▶ Work order
Write out the data exactly from its first line onward, ending with the line in which "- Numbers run" appears.

[Stored data entries]
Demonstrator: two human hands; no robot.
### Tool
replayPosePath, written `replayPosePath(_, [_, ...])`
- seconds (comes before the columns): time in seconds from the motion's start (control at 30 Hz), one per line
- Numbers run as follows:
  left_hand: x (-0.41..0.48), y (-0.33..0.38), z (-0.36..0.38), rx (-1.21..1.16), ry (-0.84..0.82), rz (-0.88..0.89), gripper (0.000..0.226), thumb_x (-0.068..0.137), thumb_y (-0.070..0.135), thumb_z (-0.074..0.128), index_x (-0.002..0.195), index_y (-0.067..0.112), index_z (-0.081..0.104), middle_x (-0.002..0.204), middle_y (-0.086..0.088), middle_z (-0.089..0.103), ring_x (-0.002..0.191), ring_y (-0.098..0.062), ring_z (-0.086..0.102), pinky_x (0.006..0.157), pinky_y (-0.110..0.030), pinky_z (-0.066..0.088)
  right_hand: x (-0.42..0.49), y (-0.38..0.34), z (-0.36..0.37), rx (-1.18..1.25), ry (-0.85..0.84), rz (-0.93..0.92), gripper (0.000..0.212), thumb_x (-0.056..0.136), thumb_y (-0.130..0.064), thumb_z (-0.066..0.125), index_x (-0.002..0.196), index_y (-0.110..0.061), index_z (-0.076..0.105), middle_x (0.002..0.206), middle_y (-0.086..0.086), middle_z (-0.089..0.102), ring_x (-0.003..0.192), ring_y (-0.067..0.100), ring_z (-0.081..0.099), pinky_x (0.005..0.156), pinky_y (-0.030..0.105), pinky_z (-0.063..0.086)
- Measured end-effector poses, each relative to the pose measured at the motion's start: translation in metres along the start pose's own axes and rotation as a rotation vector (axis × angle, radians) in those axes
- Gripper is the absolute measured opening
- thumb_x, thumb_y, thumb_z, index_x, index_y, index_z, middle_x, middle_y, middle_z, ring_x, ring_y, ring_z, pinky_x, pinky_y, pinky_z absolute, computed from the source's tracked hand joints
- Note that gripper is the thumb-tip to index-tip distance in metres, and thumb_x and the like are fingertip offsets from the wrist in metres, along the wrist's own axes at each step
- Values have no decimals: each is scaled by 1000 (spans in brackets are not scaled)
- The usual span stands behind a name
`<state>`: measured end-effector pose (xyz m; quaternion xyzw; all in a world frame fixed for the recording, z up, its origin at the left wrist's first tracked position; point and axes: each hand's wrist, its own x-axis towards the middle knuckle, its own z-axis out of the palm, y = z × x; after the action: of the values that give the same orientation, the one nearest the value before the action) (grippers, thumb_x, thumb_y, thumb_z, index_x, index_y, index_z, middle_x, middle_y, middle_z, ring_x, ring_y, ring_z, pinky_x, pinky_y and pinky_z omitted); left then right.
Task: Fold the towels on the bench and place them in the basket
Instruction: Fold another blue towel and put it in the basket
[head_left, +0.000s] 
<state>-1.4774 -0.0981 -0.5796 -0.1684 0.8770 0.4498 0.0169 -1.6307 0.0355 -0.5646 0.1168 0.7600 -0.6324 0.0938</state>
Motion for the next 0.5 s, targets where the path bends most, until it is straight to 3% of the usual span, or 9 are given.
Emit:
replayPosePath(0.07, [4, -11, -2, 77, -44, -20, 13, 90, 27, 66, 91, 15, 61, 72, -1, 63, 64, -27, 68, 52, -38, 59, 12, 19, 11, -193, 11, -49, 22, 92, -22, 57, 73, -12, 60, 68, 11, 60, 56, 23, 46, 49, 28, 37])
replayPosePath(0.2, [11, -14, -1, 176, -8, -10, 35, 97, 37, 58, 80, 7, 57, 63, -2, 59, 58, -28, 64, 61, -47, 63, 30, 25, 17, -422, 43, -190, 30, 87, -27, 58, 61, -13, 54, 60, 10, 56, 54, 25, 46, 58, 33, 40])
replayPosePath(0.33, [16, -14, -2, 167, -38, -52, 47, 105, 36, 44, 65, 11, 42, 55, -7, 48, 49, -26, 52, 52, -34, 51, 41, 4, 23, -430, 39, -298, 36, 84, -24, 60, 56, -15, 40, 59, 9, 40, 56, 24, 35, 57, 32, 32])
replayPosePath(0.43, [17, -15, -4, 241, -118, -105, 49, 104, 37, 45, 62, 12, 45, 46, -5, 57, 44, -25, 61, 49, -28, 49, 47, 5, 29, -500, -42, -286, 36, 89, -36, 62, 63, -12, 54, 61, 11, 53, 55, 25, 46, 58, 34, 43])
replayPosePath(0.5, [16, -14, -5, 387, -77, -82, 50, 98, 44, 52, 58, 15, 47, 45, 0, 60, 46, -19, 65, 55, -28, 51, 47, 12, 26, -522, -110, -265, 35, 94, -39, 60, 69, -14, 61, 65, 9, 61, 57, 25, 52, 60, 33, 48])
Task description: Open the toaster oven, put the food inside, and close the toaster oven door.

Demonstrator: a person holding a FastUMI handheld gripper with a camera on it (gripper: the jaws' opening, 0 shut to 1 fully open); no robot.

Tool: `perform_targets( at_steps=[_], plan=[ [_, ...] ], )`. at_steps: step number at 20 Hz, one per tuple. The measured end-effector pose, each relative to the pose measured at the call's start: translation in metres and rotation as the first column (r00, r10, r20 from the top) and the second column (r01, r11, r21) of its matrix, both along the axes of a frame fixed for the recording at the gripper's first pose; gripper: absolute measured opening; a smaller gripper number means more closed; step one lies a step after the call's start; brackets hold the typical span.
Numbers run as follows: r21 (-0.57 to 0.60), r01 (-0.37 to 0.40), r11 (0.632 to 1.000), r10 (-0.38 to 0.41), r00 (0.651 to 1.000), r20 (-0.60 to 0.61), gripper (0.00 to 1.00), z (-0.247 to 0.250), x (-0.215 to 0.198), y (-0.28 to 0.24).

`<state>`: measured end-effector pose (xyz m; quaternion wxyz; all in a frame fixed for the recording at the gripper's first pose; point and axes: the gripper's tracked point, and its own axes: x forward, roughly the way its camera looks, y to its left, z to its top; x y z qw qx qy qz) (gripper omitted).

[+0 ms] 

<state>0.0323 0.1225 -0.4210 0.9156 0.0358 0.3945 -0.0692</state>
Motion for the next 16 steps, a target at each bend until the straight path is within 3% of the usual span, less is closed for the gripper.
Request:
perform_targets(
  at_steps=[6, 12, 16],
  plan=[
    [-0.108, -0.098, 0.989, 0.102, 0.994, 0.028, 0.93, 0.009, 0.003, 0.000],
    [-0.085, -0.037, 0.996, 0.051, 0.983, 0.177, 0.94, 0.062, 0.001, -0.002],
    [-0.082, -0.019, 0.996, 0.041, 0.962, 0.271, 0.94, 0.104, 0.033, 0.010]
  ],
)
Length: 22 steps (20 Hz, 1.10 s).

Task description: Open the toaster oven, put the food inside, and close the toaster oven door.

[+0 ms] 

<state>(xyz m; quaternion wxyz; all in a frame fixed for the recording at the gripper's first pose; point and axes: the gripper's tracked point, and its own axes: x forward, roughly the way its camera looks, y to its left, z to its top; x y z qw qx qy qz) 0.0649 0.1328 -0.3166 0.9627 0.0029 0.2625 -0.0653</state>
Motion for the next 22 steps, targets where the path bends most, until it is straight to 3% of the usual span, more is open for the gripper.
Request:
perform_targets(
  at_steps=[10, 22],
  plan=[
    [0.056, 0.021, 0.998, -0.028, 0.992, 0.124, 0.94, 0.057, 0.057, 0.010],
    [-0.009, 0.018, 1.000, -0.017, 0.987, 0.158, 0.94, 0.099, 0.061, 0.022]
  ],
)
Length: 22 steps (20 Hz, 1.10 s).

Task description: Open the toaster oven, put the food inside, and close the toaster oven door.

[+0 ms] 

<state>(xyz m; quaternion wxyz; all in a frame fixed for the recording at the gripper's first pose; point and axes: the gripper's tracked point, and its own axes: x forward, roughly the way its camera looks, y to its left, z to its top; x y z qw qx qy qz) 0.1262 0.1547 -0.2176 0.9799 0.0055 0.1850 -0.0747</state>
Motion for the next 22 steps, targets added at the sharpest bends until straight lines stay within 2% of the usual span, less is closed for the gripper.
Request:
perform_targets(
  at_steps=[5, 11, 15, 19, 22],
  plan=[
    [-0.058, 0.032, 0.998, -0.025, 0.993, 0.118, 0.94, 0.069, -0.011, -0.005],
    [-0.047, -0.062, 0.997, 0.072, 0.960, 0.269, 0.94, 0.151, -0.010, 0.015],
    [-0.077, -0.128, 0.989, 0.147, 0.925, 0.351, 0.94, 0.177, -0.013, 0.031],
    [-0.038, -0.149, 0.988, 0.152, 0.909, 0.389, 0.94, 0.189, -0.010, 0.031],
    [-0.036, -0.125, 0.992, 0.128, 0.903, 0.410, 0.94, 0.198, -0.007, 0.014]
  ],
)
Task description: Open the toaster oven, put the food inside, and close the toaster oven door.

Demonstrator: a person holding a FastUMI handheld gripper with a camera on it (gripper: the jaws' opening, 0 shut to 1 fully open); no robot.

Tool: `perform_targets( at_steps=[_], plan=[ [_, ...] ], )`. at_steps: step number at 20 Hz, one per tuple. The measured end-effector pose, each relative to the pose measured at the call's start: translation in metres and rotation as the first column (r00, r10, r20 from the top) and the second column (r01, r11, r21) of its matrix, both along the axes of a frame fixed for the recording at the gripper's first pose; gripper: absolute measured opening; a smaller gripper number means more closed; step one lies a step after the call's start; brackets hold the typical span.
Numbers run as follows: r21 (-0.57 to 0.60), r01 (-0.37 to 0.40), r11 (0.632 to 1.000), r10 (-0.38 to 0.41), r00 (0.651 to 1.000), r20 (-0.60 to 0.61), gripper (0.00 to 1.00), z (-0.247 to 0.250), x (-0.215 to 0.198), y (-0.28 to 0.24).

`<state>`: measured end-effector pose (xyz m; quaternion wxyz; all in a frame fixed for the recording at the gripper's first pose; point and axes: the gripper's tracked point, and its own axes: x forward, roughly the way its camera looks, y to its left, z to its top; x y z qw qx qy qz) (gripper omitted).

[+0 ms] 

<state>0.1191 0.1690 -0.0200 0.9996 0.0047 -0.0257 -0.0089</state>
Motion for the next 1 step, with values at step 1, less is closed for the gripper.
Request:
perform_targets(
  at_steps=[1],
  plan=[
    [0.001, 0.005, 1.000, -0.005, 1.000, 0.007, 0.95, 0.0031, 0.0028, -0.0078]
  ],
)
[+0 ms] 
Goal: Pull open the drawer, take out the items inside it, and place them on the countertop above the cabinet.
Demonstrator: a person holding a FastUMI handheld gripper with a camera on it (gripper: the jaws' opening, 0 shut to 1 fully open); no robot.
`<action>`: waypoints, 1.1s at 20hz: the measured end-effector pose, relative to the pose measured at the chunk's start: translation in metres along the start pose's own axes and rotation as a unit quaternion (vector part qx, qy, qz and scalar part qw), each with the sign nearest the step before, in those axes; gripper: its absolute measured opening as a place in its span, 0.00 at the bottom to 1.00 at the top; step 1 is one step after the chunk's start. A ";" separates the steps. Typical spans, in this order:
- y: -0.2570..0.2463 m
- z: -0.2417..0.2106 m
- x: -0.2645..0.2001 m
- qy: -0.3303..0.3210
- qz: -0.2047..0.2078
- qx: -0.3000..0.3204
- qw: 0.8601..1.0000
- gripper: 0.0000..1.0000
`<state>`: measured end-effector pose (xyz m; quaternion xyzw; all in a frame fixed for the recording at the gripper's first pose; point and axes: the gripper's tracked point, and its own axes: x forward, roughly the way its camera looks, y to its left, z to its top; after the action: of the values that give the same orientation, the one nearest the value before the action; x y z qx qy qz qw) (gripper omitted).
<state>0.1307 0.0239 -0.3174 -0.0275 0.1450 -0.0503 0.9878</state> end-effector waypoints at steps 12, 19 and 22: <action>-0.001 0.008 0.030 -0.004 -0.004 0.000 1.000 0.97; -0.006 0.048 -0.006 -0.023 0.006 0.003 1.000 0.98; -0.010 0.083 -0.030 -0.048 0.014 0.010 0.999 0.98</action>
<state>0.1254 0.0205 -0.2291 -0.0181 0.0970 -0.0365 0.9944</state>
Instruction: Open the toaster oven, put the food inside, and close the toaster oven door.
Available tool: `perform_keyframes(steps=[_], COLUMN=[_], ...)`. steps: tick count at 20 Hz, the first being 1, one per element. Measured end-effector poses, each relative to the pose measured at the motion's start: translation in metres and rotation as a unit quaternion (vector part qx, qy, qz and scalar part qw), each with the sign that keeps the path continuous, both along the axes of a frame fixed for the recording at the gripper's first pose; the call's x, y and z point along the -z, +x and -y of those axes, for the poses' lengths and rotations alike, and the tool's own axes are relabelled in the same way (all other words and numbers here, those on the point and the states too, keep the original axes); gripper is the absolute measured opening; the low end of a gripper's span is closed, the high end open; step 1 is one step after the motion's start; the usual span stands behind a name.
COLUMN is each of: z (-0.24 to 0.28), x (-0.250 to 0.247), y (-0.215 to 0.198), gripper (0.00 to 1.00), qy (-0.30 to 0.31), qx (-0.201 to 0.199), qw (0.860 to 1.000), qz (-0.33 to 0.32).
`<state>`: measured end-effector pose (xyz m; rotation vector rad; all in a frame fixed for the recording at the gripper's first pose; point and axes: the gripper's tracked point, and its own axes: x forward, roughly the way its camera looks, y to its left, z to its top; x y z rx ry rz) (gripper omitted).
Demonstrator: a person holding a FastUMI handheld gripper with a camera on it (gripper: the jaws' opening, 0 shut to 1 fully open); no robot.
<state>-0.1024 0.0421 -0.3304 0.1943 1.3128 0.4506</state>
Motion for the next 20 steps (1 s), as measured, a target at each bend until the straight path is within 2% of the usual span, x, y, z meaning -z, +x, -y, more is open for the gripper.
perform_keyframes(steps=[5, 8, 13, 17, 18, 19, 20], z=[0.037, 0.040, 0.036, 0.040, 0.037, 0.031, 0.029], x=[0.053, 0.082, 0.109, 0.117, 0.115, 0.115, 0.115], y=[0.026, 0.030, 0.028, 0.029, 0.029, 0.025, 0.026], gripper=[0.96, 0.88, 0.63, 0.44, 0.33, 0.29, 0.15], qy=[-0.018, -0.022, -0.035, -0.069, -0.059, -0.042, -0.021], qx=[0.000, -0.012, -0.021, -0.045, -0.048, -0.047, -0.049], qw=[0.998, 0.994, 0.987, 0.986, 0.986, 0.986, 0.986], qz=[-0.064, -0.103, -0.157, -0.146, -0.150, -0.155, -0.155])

▶ Exercise result
Demonstrator: two human hands; no robot.
### Tool
replayPosePath, written `replayPosePath(_, [_, ...])`
- seconds (comes before the columns): time in seconds from the motion's start (control at 30 Hz), one per line
- Numbers run as follows:

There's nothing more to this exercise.